POSITIVELY GOOD READS

Water for Elephants (2006)

by Sara Gruen

Jacob Jankowski is living in a senior home in his 90s when a circus is coming to town. His mind flashes back to his experience working for a traveling circus during the Depression.

Jacob had been taking his final exams in veterinary school at Cornell when he received word that his parents had been killed in a car crash. They had mortgaged their property for Jacob’s education; he was left penniless. Stunned, he hops a train that turns out to belong to a traveling circus. He is hired as the circus vet. Jacob’s recollections give us an inside view of life in a second-rate circus — the human freaks, the class distinctions between performers and workers, the desperation to hold on to belittling jobs, and the animal cruelty. Central to the plot are the developing relationship between Jacob and the star equestrienne, who is married to he schizophrenic equine master, and the bond between Jacob and an elephant who understands only commands in Polish.
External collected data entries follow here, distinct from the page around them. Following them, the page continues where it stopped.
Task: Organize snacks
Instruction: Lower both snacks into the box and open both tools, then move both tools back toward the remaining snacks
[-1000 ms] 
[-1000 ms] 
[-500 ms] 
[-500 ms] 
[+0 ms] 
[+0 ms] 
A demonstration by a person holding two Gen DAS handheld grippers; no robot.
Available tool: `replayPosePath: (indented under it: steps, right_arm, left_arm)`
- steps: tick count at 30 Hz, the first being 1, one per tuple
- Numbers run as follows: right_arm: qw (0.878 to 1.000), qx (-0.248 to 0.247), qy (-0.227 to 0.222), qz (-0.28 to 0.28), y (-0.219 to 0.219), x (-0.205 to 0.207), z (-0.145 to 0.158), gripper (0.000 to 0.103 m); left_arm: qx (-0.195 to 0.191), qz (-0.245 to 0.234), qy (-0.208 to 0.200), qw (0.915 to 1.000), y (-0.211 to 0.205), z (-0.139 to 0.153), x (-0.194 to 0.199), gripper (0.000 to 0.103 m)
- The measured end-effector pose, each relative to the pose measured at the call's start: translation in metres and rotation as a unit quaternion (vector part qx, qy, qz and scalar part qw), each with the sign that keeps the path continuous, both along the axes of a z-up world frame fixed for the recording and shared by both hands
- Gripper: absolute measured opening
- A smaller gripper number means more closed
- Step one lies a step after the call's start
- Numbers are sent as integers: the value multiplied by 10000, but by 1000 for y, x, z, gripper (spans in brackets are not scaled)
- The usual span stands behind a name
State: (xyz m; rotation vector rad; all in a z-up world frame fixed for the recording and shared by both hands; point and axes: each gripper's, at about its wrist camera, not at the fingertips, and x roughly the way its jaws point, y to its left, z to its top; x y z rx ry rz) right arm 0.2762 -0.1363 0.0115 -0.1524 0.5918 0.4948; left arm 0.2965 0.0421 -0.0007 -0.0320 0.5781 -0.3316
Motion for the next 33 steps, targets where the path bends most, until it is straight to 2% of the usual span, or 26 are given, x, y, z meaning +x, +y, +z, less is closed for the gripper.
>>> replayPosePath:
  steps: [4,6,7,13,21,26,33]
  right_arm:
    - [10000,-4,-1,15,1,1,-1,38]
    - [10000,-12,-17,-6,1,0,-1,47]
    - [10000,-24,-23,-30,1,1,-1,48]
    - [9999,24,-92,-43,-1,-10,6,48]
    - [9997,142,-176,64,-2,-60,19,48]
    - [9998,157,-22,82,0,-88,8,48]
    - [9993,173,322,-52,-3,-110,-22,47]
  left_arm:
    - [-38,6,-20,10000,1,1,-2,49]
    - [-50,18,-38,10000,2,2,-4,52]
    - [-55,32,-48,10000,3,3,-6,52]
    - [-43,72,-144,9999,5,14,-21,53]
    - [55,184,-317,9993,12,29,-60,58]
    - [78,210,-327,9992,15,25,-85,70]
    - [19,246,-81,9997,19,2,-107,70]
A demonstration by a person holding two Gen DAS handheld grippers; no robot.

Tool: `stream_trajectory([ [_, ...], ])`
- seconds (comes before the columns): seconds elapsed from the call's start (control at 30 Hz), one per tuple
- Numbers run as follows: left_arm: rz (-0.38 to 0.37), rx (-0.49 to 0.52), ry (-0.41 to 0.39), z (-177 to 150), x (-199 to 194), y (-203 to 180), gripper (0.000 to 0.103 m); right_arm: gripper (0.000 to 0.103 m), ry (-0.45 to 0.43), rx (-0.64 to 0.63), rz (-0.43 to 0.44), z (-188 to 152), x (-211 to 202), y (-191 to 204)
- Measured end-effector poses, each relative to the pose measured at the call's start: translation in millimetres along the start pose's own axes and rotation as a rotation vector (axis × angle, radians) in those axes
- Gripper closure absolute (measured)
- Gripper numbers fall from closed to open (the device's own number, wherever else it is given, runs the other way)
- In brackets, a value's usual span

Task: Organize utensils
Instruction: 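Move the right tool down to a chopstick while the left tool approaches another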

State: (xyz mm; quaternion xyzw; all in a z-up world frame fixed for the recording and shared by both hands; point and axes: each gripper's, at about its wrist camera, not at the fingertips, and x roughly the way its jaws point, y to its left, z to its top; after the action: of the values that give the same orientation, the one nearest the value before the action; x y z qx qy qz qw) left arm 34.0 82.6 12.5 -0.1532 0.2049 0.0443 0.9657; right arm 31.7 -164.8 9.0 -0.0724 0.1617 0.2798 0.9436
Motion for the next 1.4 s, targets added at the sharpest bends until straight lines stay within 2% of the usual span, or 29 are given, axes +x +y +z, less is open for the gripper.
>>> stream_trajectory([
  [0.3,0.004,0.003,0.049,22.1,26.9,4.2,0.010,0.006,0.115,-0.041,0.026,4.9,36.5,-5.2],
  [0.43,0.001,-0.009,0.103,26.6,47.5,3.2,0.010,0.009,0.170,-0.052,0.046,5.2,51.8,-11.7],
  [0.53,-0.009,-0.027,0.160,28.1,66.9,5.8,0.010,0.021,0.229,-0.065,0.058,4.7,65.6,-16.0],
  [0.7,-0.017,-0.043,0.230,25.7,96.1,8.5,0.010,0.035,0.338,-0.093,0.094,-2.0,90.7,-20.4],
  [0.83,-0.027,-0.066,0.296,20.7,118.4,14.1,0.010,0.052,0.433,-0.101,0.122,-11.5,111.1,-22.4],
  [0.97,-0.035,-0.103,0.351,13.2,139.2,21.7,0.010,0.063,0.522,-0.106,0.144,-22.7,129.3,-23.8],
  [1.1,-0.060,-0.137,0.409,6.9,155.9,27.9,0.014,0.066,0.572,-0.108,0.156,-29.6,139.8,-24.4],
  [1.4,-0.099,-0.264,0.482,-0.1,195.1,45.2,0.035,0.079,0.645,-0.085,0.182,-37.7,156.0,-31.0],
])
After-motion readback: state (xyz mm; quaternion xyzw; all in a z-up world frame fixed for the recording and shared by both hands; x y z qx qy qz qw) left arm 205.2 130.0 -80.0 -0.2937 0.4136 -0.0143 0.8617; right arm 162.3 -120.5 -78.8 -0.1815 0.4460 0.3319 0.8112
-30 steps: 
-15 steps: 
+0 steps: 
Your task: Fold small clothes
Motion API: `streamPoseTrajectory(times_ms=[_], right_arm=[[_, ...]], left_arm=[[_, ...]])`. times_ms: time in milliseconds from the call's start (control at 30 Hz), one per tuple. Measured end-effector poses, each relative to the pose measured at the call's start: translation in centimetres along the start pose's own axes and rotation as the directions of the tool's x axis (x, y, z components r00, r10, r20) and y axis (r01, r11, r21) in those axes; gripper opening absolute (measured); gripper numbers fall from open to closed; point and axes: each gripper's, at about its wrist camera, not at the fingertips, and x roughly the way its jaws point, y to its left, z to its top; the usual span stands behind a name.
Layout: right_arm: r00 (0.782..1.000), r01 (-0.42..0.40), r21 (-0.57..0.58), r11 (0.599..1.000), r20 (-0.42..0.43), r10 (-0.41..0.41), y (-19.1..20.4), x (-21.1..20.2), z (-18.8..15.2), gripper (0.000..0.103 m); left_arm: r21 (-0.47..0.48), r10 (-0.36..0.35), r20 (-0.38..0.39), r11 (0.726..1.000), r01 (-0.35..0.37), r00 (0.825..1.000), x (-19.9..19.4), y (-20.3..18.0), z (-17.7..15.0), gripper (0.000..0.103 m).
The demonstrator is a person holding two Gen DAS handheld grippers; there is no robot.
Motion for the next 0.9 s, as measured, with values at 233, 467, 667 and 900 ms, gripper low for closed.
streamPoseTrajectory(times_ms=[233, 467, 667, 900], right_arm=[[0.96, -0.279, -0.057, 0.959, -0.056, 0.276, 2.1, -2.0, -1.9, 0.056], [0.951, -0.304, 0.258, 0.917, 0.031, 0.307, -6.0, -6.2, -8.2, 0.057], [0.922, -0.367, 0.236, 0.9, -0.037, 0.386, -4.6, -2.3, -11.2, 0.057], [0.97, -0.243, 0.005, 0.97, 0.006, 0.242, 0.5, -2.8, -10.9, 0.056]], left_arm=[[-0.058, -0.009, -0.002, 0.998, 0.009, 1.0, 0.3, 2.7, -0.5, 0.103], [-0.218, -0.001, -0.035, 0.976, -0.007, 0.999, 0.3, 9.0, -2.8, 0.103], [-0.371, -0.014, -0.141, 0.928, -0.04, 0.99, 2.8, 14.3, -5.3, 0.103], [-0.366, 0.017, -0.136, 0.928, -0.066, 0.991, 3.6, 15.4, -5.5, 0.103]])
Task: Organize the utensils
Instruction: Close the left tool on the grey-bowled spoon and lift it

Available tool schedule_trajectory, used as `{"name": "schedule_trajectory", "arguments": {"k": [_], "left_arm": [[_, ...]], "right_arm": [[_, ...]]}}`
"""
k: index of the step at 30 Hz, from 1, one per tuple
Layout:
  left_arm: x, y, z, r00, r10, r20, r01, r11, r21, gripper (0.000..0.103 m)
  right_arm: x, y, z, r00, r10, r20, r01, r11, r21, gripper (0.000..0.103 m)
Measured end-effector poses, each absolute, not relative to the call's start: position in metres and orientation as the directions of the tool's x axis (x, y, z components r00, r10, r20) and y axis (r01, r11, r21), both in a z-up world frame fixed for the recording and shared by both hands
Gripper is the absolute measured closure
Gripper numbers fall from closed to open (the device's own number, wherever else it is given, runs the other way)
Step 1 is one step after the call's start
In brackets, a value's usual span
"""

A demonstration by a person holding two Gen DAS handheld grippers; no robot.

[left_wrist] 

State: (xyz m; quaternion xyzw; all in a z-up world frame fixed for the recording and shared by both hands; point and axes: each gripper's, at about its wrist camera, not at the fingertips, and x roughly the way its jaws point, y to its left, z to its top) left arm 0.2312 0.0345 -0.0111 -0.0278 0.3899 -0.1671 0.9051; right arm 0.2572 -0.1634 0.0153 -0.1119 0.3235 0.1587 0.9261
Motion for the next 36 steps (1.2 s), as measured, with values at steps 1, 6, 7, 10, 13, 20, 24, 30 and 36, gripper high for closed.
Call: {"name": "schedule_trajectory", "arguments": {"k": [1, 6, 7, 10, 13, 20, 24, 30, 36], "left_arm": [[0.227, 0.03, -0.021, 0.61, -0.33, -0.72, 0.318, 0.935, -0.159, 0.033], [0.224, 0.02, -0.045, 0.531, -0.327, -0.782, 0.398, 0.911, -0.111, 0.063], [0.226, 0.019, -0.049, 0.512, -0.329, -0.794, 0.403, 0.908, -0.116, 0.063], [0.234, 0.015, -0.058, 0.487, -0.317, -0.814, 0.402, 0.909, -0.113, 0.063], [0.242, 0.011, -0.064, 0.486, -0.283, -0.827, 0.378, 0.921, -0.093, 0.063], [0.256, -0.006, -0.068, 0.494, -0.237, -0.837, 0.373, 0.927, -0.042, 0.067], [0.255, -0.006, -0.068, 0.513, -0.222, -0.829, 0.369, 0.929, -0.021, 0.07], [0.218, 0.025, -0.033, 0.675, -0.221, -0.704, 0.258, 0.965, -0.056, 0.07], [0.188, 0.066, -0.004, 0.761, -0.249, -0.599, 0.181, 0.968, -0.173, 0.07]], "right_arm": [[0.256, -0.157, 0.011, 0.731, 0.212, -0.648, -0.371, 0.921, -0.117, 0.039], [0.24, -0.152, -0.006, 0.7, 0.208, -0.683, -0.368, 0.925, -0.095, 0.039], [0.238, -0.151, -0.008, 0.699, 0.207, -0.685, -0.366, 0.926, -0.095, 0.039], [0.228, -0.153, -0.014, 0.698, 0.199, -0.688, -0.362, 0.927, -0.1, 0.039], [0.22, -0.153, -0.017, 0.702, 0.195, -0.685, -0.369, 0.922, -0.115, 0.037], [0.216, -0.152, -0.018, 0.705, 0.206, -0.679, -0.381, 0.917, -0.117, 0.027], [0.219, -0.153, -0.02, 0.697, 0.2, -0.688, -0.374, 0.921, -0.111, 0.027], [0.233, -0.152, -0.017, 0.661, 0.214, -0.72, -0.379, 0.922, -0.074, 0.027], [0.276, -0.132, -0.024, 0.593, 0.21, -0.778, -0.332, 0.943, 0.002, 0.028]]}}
Author Sara Gruen balances the behind-the-scenes sordidness with audiences’ enchantment with the circus. She has much sympathy for the captive animals, although some of the scenes will be hard for animal lovers to read.

Chapters move between the flashback scenes and Jacob’s present-day frustration with his aged body and others’ condescending treatment of him. It is the circus that saves him in the end.